Dataset items
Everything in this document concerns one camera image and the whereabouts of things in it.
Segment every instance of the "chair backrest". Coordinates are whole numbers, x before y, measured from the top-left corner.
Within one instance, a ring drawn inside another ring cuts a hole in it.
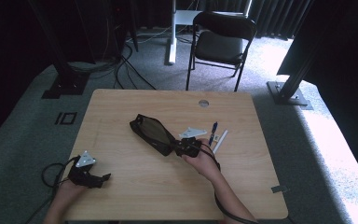
[[[237,37],[248,41],[252,41],[257,32],[255,23],[244,16],[230,16],[207,11],[199,13],[194,18],[193,26],[196,25],[218,35]]]

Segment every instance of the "cable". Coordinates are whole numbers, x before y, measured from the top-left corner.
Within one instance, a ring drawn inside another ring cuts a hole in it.
[[[207,147],[211,152],[213,152],[208,145],[205,145],[205,144],[201,144],[201,145]],[[216,160],[216,158],[214,157],[214,154],[213,154],[213,153],[212,153],[212,154],[211,154],[211,153],[208,153],[208,152],[205,151],[204,149],[202,149],[202,148],[200,148],[200,147],[196,147],[196,146],[194,146],[194,145],[191,145],[191,146],[192,146],[193,148],[195,148],[195,149],[197,149],[197,150],[199,150],[199,151],[205,153],[205,154],[208,155],[209,157],[211,157],[211,158],[213,159],[214,163],[216,164],[217,168],[218,168],[219,171],[220,171],[220,164],[219,164],[219,162],[217,162],[217,160]],[[219,202],[219,200],[217,199],[216,194],[214,194],[214,200],[216,201],[217,207],[220,209],[220,211],[222,211],[222,213],[223,213],[224,215],[226,215],[227,217],[230,217],[231,219],[236,220],[236,221],[238,221],[238,222],[240,222],[240,223],[244,223],[244,224],[256,224],[256,222],[253,222],[253,221],[251,221],[251,220],[247,220],[247,219],[244,219],[244,218],[241,218],[241,217],[237,217],[237,216],[234,216],[234,215],[232,215],[231,213],[229,213],[228,210],[226,210],[226,209],[223,207],[223,205]]]
[[[130,76],[130,72],[128,70],[128,65],[130,66],[130,68],[136,73],[136,75],[138,77],[140,77],[147,85],[149,85],[153,90],[156,90],[156,87],[154,87],[149,81],[147,81],[137,70],[136,68],[128,61],[128,59],[131,57],[132,53],[133,53],[133,50],[132,48],[126,43],[125,46],[130,50],[130,55],[128,57],[124,57],[124,56],[121,56],[121,61],[122,63],[117,67],[117,70],[115,72],[115,77],[116,77],[116,80],[115,80],[115,83],[113,85],[113,89],[116,88],[116,83],[118,83],[118,85],[121,87],[121,89],[124,90],[124,87],[123,85],[120,83],[120,80],[118,79],[118,71],[119,69],[121,68],[121,66],[123,64],[126,64],[126,67],[127,67],[127,74],[128,74],[128,77],[132,83],[132,85],[134,86],[135,89],[138,89],[135,85],[135,83],[133,82],[131,76]]]
[[[192,42],[192,40],[185,39],[185,38],[182,38],[180,36],[177,36],[176,39],[179,40],[182,43],[185,43],[185,44],[191,44],[191,42]]]
[[[289,219],[291,223],[296,224],[289,216],[287,216],[287,219]]]
[[[51,194],[50,197],[46,198],[46,200],[44,200],[44,201],[42,202],[42,204],[41,204],[39,207],[37,207],[37,209],[34,210],[34,212],[33,212],[33,213],[30,215],[30,217],[24,222],[24,224],[30,223],[30,222],[34,219],[34,217],[35,217],[48,203],[50,203],[50,202],[53,201],[53,199],[54,199],[54,197],[55,197],[55,193],[56,193],[56,191],[57,191],[59,185],[60,185],[62,182],[68,180],[68,179],[64,179],[63,181],[59,181],[60,178],[61,178],[61,176],[62,176],[63,171],[65,170],[66,166],[67,166],[71,161],[74,161],[75,159],[76,159],[76,157],[73,157],[71,160],[67,161],[67,162],[64,163],[64,164],[59,163],[59,162],[54,162],[54,163],[52,163],[52,164],[46,166],[45,168],[43,168],[43,170],[42,170],[42,175],[41,175],[41,177],[42,177],[42,182],[43,182],[46,186],[48,186],[49,188],[52,189],[52,194]],[[51,167],[53,167],[53,166],[61,166],[61,169],[60,169],[60,171],[57,173],[57,175],[55,176],[54,184],[53,184],[53,185],[50,185],[50,184],[46,181],[46,179],[45,179],[45,172],[46,172],[46,170],[48,170],[49,168],[51,168]]]
[[[184,31],[186,27],[187,27],[187,26],[185,26],[184,28],[182,28],[180,31],[177,31],[177,32],[176,32],[176,35],[179,35],[182,31]],[[166,28],[165,30],[161,31],[161,32],[158,33],[158,34],[139,34],[139,35],[137,35],[138,37],[140,37],[140,36],[149,36],[149,35],[151,35],[151,36],[150,36],[149,38],[147,38],[146,40],[144,40],[144,41],[138,41],[138,44],[146,43],[146,42],[148,42],[148,41],[150,41],[150,40],[152,40],[152,39],[154,39],[154,38],[160,38],[160,37],[167,37],[167,38],[168,38],[168,37],[171,37],[171,34],[170,34],[170,33],[166,33],[166,31],[169,30],[169,29],[171,29],[171,28],[172,28],[172,27],[170,26],[170,27]],[[133,43],[132,38],[126,40],[126,43],[128,43],[128,42]]]
[[[108,8],[106,5],[105,5],[105,2],[103,1],[103,8]],[[103,51],[103,59],[104,59],[104,55],[107,51],[107,47],[109,46],[109,33],[110,33],[110,30],[109,30],[109,18],[107,17],[107,14],[106,14],[106,10],[104,11],[104,15],[105,15],[105,19],[106,19],[106,46],[105,46],[105,49]]]
[[[98,66],[93,66],[90,68],[81,68],[75,65],[69,64],[69,66],[76,72],[79,73],[94,73],[94,72],[103,72],[103,71],[110,71],[112,68],[115,67],[115,62],[109,62]]]
[[[190,5],[187,7],[187,9],[185,9],[185,10],[190,10],[190,8],[194,5],[194,2],[195,2],[195,0],[193,0],[193,1],[190,3]],[[200,3],[200,0],[197,0],[197,4],[196,4],[196,6],[195,6],[195,8],[194,8],[195,11],[197,11],[197,9],[198,9],[198,7],[199,7],[199,3]],[[138,41],[138,44],[143,44],[143,43],[146,43],[147,41],[149,41],[149,40],[151,40],[151,39],[153,39],[153,38],[161,37],[162,35],[165,35],[165,34],[166,34],[165,32],[166,32],[168,29],[170,29],[170,28],[172,28],[172,27],[169,26],[168,28],[166,28],[166,29],[163,30],[162,32],[160,32],[160,33],[158,33],[158,34],[155,34],[155,35],[153,35],[153,34],[139,34],[139,35],[137,35],[137,37],[142,36],[142,35],[152,35],[152,36],[149,37],[148,39],[144,40],[144,41],[141,41],[141,42]],[[187,28],[187,25],[186,25],[182,30],[176,32],[176,34],[177,34],[177,35],[180,34],[182,31],[185,30],[185,28]],[[170,35],[170,34],[166,34],[166,36],[163,36],[163,37],[171,37],[171,35]],[[132,38],[126,40],[126,43],[127,43],[127,42],[131,42],[131,41],[132,41]]]
[[[115,68],[111,69],[110,71],[106,72],[106,74],[104,75],[100,75],[99,77],[90,77],[89,80],[95,80],[95,79],[99,79],[99,78],[103,78],[103,77],[107,77],[110,74],[112,74],[115,71]]]

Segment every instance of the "stylus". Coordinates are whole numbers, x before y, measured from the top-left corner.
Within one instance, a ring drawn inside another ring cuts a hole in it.
[[[228,130],[225,130],[223,132],[223,135],[220,137],[219,141],[217,142],[217,145],[213,149],[213,154],[216,153],[217,149],[219,149],[220,145],[222,145],[223,140],[225,139],[226,135],[228,133]]]

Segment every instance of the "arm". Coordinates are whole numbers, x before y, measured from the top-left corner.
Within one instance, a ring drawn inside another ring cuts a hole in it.
[[[63,182],[48,209],[43,224],[62,223],[62,218],[66,210],[86,189],[87,187],[75,185],[71,180]]]
[[[211,155],[213,155],[210,149],[204,146],[208,144],[208,140],[200,139],[200,141],[202,142],[201,148],[209,152]],[[254,216],[249,212],[246,206],[240,201],[240,199],[234,193],[231,186],[223,177],[222,173],[220,173],[218,167],[216,166],[216,164],[214,163],[211,157],[209,157],[203,152],[200,152],[196,158],[191,158],[188,157],[187,155],[183,155],[182,158],[187,163],[192,165],[201,175],[205,176],[205,178],[211,181],[217,199],[229,213],[231,213],[236,217],[240,217],[256,222]],[[227,216],[225,216],[225,222],[227,224],[240,223]]]

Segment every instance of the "black chair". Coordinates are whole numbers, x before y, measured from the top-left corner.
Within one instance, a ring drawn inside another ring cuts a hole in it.
[[[202,29],[200,37],[197,31]],[[190,72],[196,63],[208,64],[238,70],[237,91],[248,49],[256,34],[255,23],[242,15],[226,15],[214,12],[201,12],[193,20],[193,41],[188,63],[186,90],[190,81]]]

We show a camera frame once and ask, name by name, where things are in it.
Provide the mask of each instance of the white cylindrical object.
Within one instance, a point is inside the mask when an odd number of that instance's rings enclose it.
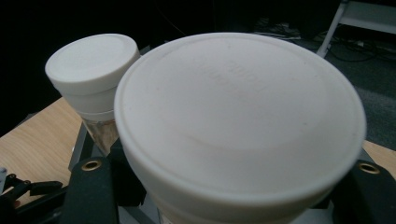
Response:
[[[108,154],[119,137],[114,97],[125,71],[140,57],[127,35],[92,35],[74,41],[50,56],[46,73],[62,97],[82,117],[96,145]]]
[[[130,165],[175,224],[287,223],[348,172],[366,131],[358,94],[331,64],[235,33],[142,56],[115,118]]]

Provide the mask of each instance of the dark background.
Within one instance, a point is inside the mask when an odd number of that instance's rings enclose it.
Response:
[[[273,23],[288,22],[300,30],[301,37],[310,39],[328,29],[339,2],[3,0],[0,136],[61,97],[45,74],[45,63],[57,49],[82,37],[118,33],[133,38],[139,49],[156,48],[186,35],[249,33],[258,18],[266,17]]]

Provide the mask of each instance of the wooden surface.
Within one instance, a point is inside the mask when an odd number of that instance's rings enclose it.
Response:
[[[22,180],[56,180],[66,186],[70,177],[67,167],[80,125],[79,115],[64,98],[59,99],[0,138],[0,167]],[[367,141],[363,148],[396,178],[396,151]],[[27,194],[20,198],[21,204],[34,199]]]

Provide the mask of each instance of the white container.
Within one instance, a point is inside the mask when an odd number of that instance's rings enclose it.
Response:
[[[49,80],[80,114],[105,155],[119,137],[114,121],[118,84],[139,57],[131,37],[102,34],[81,38],[58,49],[46,63]]]
[[[259,35],[166,43],[117,89],[126,157],[173,223],[288,223],[361,152],[365,116],[347,79],[316,54]]]

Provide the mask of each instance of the metal grommet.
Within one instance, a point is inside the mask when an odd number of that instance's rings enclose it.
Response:
[[[362,171],[372,175],[378,175],[380,173],[378,168],[369,163],[360,162],[358,166]]]
[[[96,170],[97,168],[99,168],[102,165],[102,162],[99,160],[95,160],[95,161],[87,161],[85,162],[85,164],[83,164],[81,166],[81,169],[83,171],[92,171],[92,170]]]

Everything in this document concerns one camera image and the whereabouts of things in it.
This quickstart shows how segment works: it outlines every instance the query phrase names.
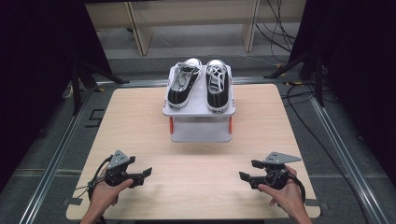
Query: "gray floor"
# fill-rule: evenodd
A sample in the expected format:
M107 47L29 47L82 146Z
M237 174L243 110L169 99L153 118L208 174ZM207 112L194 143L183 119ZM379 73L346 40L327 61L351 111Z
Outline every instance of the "gray floor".
M298 26L298 23L284 25L291 35L296 35ZM285 96L290 89L290 86L285 83L300 81L298 72L301 66L295 67L285 76L277 79L262 78L264 75L275 72L275 64L279 63L272 55L271 49L275 56L281 60L286 61L289 54L278 47L271 48L269 42L257 30L251 52L244 51L240 27L237 25L158 27L154 29L154 32L148 55L144 57L137 52L133 34L125 29L98 32L114 74L131 80L131 84L125 86L106 84L108 80L98 76L96 80L102 85L103 90L91 91L81 88L81 94L88 99L87 103L75 130L72 132L72 137L66 145L64 155L60 157L49 189L43 195L43 201L38 204L39 209L33 218L34 223L76 223L76 221L66 218L67 206L64 205L64 199L71 197L75 190L81 169L98 130L97 127L87 127L97 122L90 120L90 115L94 109L106 110L111 94L116 88L147 84L163 85L168 77L169 68L190 57L198 57L203 63L207 63L212 58L222 59L231 66L236 82L275 83L281 96ZM370 149L357 138L359 133L355 130L343 107L337 103L332 91L326 87L324 90L325 110L331 117L333 125L359 167L369 189L377 199L380 211L384 213L389 223L396 223L396 213L393 207L396 202L395 188L391 185ZM307 91L306 86L296 87L291 94L305 91ZM312 97L303 94L292 97L290 100L306 126L325 146L349 179L349 174L345 171L346 167L340 160L332 140L325 131L318 112L312 104ZM337 171L322 146L297 118L289 102L286 99L283 101L314 191L321 204L322 215L314 222L364 223L357 197L352 193L351 188ZM18 170L0 195L0 223L20 222L29 200L39 186L42 175L48 169L52 157L63 140L64 132L68 129L69 122L73 118L72 111L73 100L66 98L49 119L45 127L47 136L37 138L23 158ZM102 117L103 113L96 112L94 115ZM133 222L109 220L108 223ZM262 221L219 222L208 220L199 223L262 223ZM290 220L265 220L265 223L290 223Z

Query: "shoe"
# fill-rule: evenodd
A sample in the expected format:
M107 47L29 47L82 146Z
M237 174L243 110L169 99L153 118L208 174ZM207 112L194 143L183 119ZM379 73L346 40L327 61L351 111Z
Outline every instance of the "shoe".
M220 60L212 60L206 66L207 108L221 114L228 108L230 79L227 67Z
M199 59L191 58L184 63L177 63L173 81L168 92L168 104L174 110L186 106L194 83L198 80L202 70Z

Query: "white display stand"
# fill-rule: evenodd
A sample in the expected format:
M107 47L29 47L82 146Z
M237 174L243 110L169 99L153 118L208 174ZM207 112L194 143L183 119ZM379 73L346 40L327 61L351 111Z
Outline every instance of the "white display stand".
M171 139L174 142L229 142L232 139L232 115L235 113L233 100L233 79L231 67L227 65L230 79L229 103L224 113L216 114L207 108L206 66L202 66L198 80L190 92L190 99L184 108L172 109L167 103L167 95L174 79L175 67L169 73L163 103L163 114L169 117Z

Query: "hand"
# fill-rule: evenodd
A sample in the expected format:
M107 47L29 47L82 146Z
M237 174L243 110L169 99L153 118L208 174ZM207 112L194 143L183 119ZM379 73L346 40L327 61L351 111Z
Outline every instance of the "hand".
M292 175L297 176L297 172L294 169L289 166L286 166L286 168ZM263 184L260 184L258 189L273 197L271 202L269 202L270 206L276 203L279 204L295 223L312 223L306 213L300 189L293 180L289 179L285 188L281 190L273 189Z
M106 173L106 168L102 171L102 175ZM115 205L119 198L119 194L124 189L134 183L132 179L127 179L115 187L109 186L104 180L96 181L95 189L91 196L90 207L81 220L81 224L96 223L110 205Z

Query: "table surface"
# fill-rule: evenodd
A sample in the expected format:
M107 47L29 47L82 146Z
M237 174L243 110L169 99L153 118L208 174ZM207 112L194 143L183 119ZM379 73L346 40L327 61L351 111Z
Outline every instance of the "table surface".
M124 190L107 219L267 219L288 215L269 206L271 197L250 188L239 178L242 171L265 175L251 160L262 161L270 152L301 157L289 119L273 84L234 85L233 139L228 143L174 143L169 120L163 115L166 88L115 90L96 135L77 187L86 186L100 163L116 149L136 156L129 174L152 167L144 186ZM302 161L289 163L303 182L307 199L316 199ZM66 215L81 219L81 205L70 204ZM318 217L318 206L307 206Z

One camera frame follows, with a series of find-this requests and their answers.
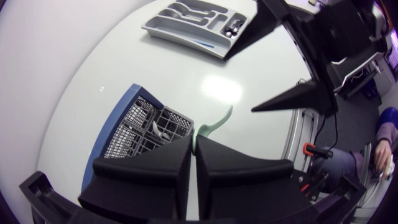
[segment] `wire dish rack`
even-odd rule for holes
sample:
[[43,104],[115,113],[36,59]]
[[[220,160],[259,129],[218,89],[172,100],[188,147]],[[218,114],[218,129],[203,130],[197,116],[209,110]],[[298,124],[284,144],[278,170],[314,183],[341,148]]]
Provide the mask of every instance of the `wire dish rack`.
[[158,110],[139,97],[115,130],[103,157],[137,156],[192,133],[192,120],[166,106]]

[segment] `green object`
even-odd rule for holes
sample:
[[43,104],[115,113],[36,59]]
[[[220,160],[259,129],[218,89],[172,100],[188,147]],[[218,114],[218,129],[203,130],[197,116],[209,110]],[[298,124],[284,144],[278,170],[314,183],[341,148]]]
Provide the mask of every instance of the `green object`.
[[192,136],[192,154],[193,155],[195,155],[195,149],[197,146],[197,136],[198,135],[201,135],[204,137],[209,136],[210,133],[212,133],[214,130],[216,130],[221,125],[223,125],[229,119],[229,117],[231,117],[232,109],[233,109],[233,106],[231,105],[229,107],[228,111],[226,112],[226,114],[224,115],[224,117],[221,120],[219,120],[217,123],[215,123],[213,125],[203,124],[200,126],[200,128],[195,130],[195,132],[193,133],[193,136]]

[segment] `purple sleeve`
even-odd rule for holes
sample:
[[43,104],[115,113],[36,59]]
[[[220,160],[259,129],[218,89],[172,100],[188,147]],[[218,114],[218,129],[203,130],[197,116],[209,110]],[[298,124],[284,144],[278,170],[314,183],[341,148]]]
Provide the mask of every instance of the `purple sleeve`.
[[398,138],[398,131],[394,123],[384,123],[376,134],[377,142],[381,140],[387,140],[390,145]]

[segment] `white table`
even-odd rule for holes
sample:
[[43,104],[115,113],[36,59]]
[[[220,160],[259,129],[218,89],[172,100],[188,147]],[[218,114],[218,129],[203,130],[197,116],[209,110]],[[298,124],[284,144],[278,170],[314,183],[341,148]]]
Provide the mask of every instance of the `white table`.
[[[86,163],[104,122],[133,83],[193,119],[195,127],[219,120],[232,104],[231,118],[210,139],[250,156],[281,157],[292,111],[251,113],[251,108],[310,78],[286,30],[276,28],[224,63],[141,29],[169,2],[152,2],[121,21],[76,72],[52,116],[37,169],[72,202],[78,204]],[[254,1],[209,2],[249,17],[256,13]],[[188,219],[198,217],[195,158],[192,165]]]

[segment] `gray cutlery tray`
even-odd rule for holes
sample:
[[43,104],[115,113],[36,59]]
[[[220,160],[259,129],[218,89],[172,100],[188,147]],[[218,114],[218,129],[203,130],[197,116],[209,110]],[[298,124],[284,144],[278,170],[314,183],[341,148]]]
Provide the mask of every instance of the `gray cutlery tray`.
[[[236,35],[224,30],[243,21]],[[249,24],[246,16],[225,7],[198,0],[176,0],[151,17],[142,28],[149,35],[201,50],[224,58]]]

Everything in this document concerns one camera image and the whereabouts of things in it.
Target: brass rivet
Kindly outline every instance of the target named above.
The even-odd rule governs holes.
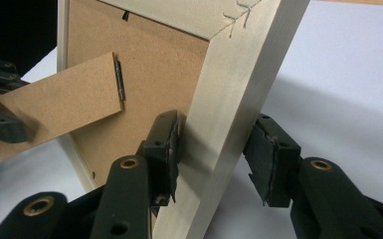
[[[51,209],[51,207],[54,205],[55,198],[52,196],[44,196],[41,198],[38,198],[32,202],[30,202],[25,208],[24,208],[24,215],[26,216],[37,216],[40,215],[47,210]]]
[[[330,163],[323,161],[323,160],[313,160],[311,162],[311,166],[315,167],[316,169],[328,171],[331,170],[332,166]]]
[[[129,158],[120,163],[120,167],[130,169],[138,166],[138,161],[134,158]]]

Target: hardboard backing
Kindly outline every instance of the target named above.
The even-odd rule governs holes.
[[[113,53],[0,96],[0,112],[20,119],[29,139],[0,140],[0,158],[51,140],[122,110]]]
[[[111,163],[135,154],[157,115],[188,113],[209,43],[97,1],[71,0],[68,67],[107,51],[122,65],[124,111],[72,133],[77,150],[104,184]]]

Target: white surface
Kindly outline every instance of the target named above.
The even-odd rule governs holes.
[[[302,147],[383,202],[383,7],[311,2],[263,108]],[[295,238],[240,161],[207,239]]]
[[[23,80],[35,82],[54,74],[56,52],[52,51]],[[85,193],[57,139],[0,160],[0,223],[21,200],[41,191],[62,192],[69,201]]]

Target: wooden frame
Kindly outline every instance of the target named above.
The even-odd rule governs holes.
[[[67,2],[60,1],[60,69]],[[105,2],[210,42],[180,145],[177,202],[161,209],[153,232],[203,238],[308,1]]]

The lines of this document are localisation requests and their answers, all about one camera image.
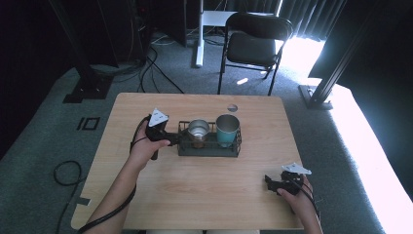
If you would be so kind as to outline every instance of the table leg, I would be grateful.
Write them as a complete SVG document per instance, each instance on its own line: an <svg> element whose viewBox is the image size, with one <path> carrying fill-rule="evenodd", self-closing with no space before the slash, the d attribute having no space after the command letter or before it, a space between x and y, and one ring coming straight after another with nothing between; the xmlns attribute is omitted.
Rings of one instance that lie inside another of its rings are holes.
<svg viewBox="0 0 413 234"><path fill-rule="evenodd" d="M200 26L199 26L199 38L198 38L198 50L197 50L197 67L203 66L204 61L204 0L200 0Z"/></svg>

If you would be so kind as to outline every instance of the gray carpet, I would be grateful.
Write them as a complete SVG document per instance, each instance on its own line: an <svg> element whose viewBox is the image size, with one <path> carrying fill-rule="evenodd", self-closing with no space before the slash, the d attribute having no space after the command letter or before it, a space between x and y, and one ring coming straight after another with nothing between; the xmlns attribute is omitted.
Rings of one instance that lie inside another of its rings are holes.
<svg viewBox="0 0 413 234"><path fill-rule="evenodd" d="M153 45L157 52L155 63L184 93L216 94L222 48L206 43L204 66L194 68L196 45L193 43L189 41L189 46L184 48L159 41ZM150 58L155 58L153 51ZM310 181L321 210L324 233L384 233L328 111L307 109L298 91L297 86L307 78L311 62L296 54L285 55L283 59L272 95L282 98L303 164L313 171ZM297 62L304 64L304 68L297 68ZM115 70L102 65L95 68ZM221 94L266 96L270 79L262 81L259 76L254 71L228 68ZM235 84L245 77L249 82ZM63 104L65 95L72 92L78 79L76 70L71 69L56 81L30 124L0 162L0 233L56 232L60 214L74 186L57 184L55 167L75 160L82 166L82 177L86 176L117 94L136 92L139 87L139 73L120 75L115 77L106 99ZM179 93L155 68L146 72L143 88L147 93ZM82 118L100 119L95 130L83 130L78 128ZM75 181L78 170L74 165L65 165L58 171L58 177L65 182ZM60 233L75 233L70 220L82 187L83 183L64 213Z"/></svg>

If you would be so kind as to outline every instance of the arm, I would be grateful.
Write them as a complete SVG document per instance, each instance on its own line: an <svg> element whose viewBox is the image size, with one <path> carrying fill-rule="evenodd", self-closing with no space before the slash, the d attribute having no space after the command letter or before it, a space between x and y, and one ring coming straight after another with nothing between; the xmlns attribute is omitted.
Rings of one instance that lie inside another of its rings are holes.
<svg viewBox="0 0 413 234"><path fill-rule="evenodd" d="M308 187L303 186L303 189L306 190L309 194L312 194L312 186L305 176L304 184L307 184ZM317 217L313 204L302 191L300 191L296 196L288 193L281 188L279 188L277 191L291 206L298 218L300 218L301 223L304 226L304 230L307 234L322 234L322 229L319 225L319 218Z"/></svg>
<svg viewBox="0 0 413 234"><path fill-rule="evenodd" d="M139 141L133 146L127 162L113 181L112 186L109 188L103 200L89 218L88 223L111 213L121 206L130 196L136 185L139 173L145 168L153 153L159 148L169 145L168 140L152 142L146 138L144 131L146 125L147 121L141 126L142 131L139 131L136 138L136 140ZM115 216L85 233L121 233L128 214L128 208L129 206L125 207Z"/></svg>

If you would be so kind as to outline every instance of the mug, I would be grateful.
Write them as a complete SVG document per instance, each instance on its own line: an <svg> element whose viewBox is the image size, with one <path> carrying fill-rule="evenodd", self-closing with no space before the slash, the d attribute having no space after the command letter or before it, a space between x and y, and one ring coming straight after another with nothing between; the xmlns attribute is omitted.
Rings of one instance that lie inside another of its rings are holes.
<svg viewBox="0 0 413 234"><path fill-rule="evenodd" d="M218 116L215 121L216 124L216 138L219 145L222 147L230 146L240 129L240 120L231 114L223 114Z"/></svg>
<svg viewBox="0 0 413 234"><path fill-rule="evenodd" d="M188 135L194 148L204 147L209 132L209 123L202 119L193 120L188 125Z"/></svg>

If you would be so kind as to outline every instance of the wooden table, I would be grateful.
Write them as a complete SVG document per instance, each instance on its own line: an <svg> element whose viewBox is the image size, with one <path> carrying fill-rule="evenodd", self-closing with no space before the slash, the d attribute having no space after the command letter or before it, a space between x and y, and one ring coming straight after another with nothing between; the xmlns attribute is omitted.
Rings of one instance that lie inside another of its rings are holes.
<svg viewBox="0 0 413 234"><path fill-rule="evenodd" d="M279 97L119 94L77 205L72 227L83 226L129 156L140 120L156 107L179 121L214 122L235 104L243 143L237 158L178 156L159 151L139 175L125 228L128 229L295 229L302 228L289 205L268 191L264 175L280 180L281 165L301 159Z"/></svg>

(Exercise description)
Using the data above, count the lines that hold the string "from". Report the number and nothing else.

(Answer to the exercise)
5